Extract ascores for all potential PTM sites

RalfG commented 2 years ago

Thanks for this modern implementation of Ascore!

I would like to get scores for all potential PTM sites, but only the best score seems to be reported, even though the alternative sites are listed in the output. For instance:

Scan	LocalizedSequence	PepScore	Ascores	AltSites
3767	ALLSLRS[80]HK	23.64276885986328	12.159486	4

Additionally, when more than one alternate sites are present, the indices seem to repeat the first alternate site, instead of listing both alternate sites correctly:

Scan	LocalizedSequence	PepScore	Ascores	AltSites
4190	ALLSLHS[80]SK	35.06369400024414	7.7721076	4,4

Am I missing an option to report all scores, or could a simple change to the (Python) code allow me to parse all scores?

AnthonyOfSeattle commented 2 years ago

Hey! No problem.

I didn't originally set up the code to report the localization scores for all potential sites since the number of usable site determining peaks tends to drop off pretty quick in my experience. As a lab, we usually only focus on the best localization and then use that to filter for the most confident anyways. Making a user friendly option to get Ascores for all alternatives is likely a bit out of scope for now, but I can check the code real quick to see if getting the PepScore for all localizations is available. If you had that, you could walk down the list in Python and easily get the Ascores for any localization you want using the scoring methods available in the Python interface. I will report back in a day or so for you.

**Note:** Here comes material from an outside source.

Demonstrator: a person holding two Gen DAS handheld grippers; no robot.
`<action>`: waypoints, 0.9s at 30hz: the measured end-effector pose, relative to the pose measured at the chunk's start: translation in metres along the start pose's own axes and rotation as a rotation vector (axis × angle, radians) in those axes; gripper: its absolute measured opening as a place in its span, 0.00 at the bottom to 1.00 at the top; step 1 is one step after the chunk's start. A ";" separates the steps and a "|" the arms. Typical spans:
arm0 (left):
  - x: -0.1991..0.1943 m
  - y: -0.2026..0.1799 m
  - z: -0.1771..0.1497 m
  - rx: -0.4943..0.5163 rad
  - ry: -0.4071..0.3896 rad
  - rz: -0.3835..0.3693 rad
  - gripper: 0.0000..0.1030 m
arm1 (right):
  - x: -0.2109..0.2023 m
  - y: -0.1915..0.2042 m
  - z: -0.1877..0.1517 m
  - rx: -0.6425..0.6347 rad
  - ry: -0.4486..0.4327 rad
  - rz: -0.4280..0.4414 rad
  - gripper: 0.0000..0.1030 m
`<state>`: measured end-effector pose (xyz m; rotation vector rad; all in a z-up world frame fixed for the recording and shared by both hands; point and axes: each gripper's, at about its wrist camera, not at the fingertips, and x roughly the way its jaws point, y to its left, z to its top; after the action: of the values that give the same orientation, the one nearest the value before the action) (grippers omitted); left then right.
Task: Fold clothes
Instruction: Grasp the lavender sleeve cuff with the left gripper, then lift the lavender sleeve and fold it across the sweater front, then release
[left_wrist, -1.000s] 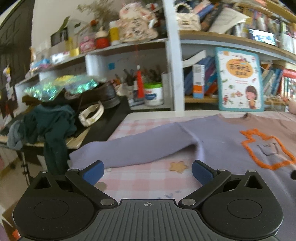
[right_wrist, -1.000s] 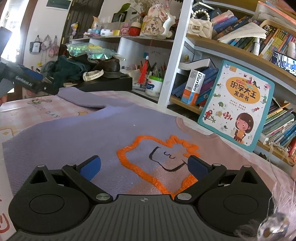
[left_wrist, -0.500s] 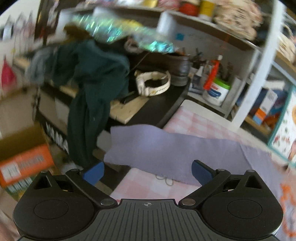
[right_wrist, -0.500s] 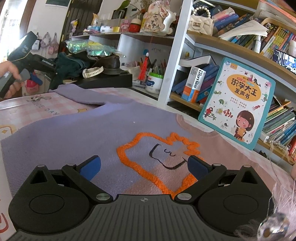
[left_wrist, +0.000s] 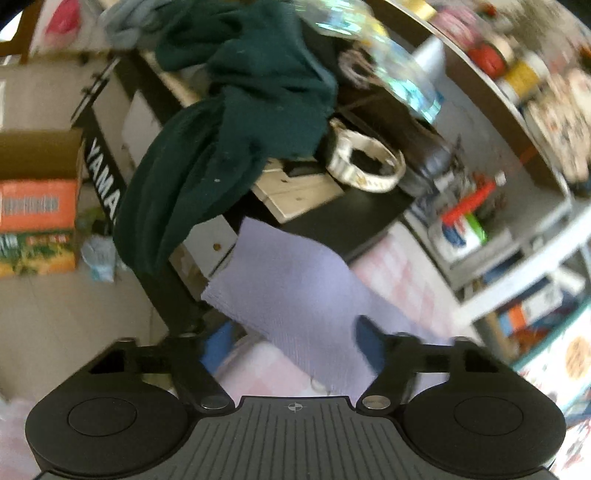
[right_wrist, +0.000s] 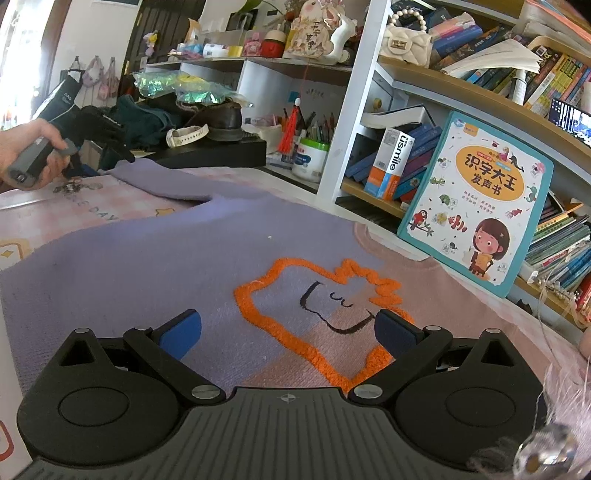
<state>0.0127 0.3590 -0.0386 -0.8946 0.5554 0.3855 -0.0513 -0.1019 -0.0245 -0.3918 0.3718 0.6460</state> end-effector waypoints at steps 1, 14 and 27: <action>0.002 0.003 0.001 -0.027 -0.002 -0.001 0.47 | 0.000 0.000 0.000 0.000 0.001 0.000 0.98; -0.011 0.005 -0.003 -0.053 -0.088 -0.076 0.04 | 0.003 -0.001 0.000 -0.003 0.017 -0.008 0.98; -0.064 -0.098 -0.014 0.320 -0.166 -0.221 0.03 | -0.017 -0.031 -0.009 0.078 0.054 -0.053 0.98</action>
<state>0.0101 0.2857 0.0537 -0.6010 0.3479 0.1610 -0.0465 -0.1373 -0.0175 -0.3439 0.4355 0.5686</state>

On the AltSites thing. This bug was pointed out to me by a lab member last week and you got me right before fixing it. Hope to have that patched up this week too.

Sorry for the delay, but thanks for the feedback!

RalfG commented 2 years ago

Thanks for the quick reply!

I definitely agree. From a user friendly perspective the current approach makes perfect sense. This is also the behavior I have seen in some other localization tools. However, if I could get Ascores for all sites through the Python interface, even if the code needs some small modifications, that would be great!

Looking forward to your reply.

AnthonyOfSeattle commented 2 years ago

Ok, looks like I don't expose the methods that would help you right now. I am happy to link the Python code to the relevant C++ methods, though. I will open a couple of PRs to address this.

First I will go ahead and fix the alternative site problem since that looked relatively easy.

AnthonyOfSeattle commented 2 years ago

Alright, this should do it. After running the initial score method (which is necessary to calculate all the initial information), all the internal PepScore containers can be accessed with the pep_scores attribute. You can iterate through this, decide which permutations of the modification of interest should be compared, and then pass the containers to the calculate_ambiguity function which compares the permutations based on site determining peaks (i.e. the ascore).

Hope this helps!

RalfG commented 2 years ago

Thank you so much for implementing this! I'll try it out tomorrow.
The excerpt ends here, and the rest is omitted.